The range on Cpk-upper is due to the parts larger than 57.2380 appear to be from a slightly improved process which differs from the rest of the samples.
Cp will just be over 1.00 and, therefore, unacceptable in the long term.

I will let the SPC guru’s explain your math problems, but most stems from the ’N/A’ data that changes the d2 value and the process of sub-grouping.

A

From farther looking - if you can understand the 'improved' process in your manufacturing of this dimension, you could get a Cp of a little over 2.0

A

#### Allattar

I think the difference in the standard deviation estimate from the two methods is due to the subgroup size not being constant. Where you have missing values your subgroup size becomes 4. d2 for that subgroup is not 2.326 but 2.059.

When subgroup sizes are unequal Minitab finds the estimate of sigma from a summation of ranges with respect to their d2 value, for that subgroup size.

The excel worksheet is assuming all subgroups are size 5, which they aren't.

In Minitab go to the capability analysis dialogue box, then click help, from help find the see also button and go to methods and formulas. This section will show the formula thats usde in Minitab for finding the estimates of standard deviation.

V

#### vikashi

Thanks...I will check at my end...

I think the difference in the standard deviation estimate from the two methods is due to the subgroup size not being constant. Where you have missing values your subgroup size becomes 4. d2 for that subgroup is not 2.326 but 2.059.

When subgroup sizes are unequal Minitab finds the estimate of sigma from a summation of ranges with respect to their d2 value, for that subgroup size.

The excel worksheet is assuming all subgroups are size 5, which they aren't.

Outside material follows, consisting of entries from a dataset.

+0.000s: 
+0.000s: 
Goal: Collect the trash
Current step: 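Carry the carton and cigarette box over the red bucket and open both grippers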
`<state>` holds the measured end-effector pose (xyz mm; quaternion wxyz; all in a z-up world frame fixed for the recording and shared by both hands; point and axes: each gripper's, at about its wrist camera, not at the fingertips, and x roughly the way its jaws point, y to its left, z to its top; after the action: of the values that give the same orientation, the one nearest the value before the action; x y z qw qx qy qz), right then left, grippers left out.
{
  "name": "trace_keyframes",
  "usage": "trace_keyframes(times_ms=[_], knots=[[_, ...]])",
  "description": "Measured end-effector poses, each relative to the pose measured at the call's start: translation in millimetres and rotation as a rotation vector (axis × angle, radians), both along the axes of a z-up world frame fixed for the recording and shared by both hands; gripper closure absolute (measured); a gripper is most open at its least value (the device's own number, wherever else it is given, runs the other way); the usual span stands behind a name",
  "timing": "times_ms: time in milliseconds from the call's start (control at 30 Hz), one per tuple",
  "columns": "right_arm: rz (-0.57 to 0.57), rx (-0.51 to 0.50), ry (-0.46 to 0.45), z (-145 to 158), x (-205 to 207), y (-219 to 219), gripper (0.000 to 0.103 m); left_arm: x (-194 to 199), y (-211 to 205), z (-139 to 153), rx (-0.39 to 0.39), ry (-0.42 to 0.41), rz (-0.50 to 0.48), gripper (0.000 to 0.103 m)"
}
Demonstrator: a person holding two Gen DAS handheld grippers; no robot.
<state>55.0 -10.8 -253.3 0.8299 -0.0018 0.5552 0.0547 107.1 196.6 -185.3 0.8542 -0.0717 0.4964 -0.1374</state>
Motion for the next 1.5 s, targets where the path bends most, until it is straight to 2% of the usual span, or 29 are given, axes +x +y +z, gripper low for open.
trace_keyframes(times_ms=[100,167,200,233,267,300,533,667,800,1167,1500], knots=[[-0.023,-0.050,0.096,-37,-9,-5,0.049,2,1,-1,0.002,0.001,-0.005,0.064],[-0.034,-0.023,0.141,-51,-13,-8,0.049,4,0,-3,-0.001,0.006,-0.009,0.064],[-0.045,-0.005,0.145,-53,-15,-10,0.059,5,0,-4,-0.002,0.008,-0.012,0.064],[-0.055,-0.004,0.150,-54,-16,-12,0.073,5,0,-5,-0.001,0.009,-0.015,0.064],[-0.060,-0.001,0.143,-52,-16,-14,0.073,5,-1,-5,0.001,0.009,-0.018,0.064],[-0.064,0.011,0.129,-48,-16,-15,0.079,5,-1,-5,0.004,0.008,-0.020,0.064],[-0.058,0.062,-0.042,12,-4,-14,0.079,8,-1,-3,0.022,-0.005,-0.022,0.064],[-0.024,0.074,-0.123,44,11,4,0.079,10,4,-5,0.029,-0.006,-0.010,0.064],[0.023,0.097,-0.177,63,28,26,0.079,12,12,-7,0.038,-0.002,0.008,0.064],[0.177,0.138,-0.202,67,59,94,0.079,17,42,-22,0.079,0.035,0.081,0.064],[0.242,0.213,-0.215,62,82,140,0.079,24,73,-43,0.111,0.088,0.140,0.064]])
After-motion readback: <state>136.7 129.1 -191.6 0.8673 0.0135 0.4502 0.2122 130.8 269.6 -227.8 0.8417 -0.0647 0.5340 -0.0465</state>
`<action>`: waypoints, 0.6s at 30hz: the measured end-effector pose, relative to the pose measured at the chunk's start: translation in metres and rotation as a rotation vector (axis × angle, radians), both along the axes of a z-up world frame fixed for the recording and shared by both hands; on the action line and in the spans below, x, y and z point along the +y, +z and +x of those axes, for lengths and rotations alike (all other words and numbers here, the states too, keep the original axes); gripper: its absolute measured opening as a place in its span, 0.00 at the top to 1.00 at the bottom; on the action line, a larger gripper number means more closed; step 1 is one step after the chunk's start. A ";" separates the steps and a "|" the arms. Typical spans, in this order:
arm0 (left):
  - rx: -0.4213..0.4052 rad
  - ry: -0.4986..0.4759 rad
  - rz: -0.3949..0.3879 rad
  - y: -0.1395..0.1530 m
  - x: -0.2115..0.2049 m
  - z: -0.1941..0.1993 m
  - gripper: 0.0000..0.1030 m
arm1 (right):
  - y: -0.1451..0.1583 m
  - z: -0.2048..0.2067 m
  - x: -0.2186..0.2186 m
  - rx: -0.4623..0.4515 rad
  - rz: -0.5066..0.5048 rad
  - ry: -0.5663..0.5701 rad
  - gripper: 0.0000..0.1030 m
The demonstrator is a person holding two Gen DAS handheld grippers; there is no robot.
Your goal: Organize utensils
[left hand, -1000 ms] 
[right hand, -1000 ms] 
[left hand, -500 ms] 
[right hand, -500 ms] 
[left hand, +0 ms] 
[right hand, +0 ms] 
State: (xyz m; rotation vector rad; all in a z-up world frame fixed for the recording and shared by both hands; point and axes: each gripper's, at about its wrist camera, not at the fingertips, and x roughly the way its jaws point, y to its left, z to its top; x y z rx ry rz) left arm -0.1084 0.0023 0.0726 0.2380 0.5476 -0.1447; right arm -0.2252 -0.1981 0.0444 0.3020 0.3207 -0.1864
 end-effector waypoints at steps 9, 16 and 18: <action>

In Minitab go to the capability analysis dialogue box, then click help, from help find the see also button and go to methods and formulas. This section will show the formula thats usde in Minitab for finding the estimates of standard deviation.

A

I plotted the 'run chart' data and found the data to be cyclic. The process is therefore 'not stable'. There appears to be 2 processes fighting each other.
The calculations which you are trying to understand are based upon a stable process (with a known distribution). Since the process under investigation is not stable, you, unfortunately, have the condition of 'garbage in - garbage out'.

You need to examine the data that you do have differently to help you understand the underlying processes.

A

#### Allattar

Im not seeing that.

Run chart with subgroups across rows.
P-value clusters - .155
P-value mixtures- .845
P-Value Trends- .256
P-Value Oscillation- .744

On an x-bar chart using standard rules, test 5, 1, and 6 are broken at places. Not a huge effect but not really cyclical evidence.

You are right it isn't stable, but I cannot see two processes there.

A

I will try to explain what I am ‘seeing’ in the data for all who are reading this thread and following.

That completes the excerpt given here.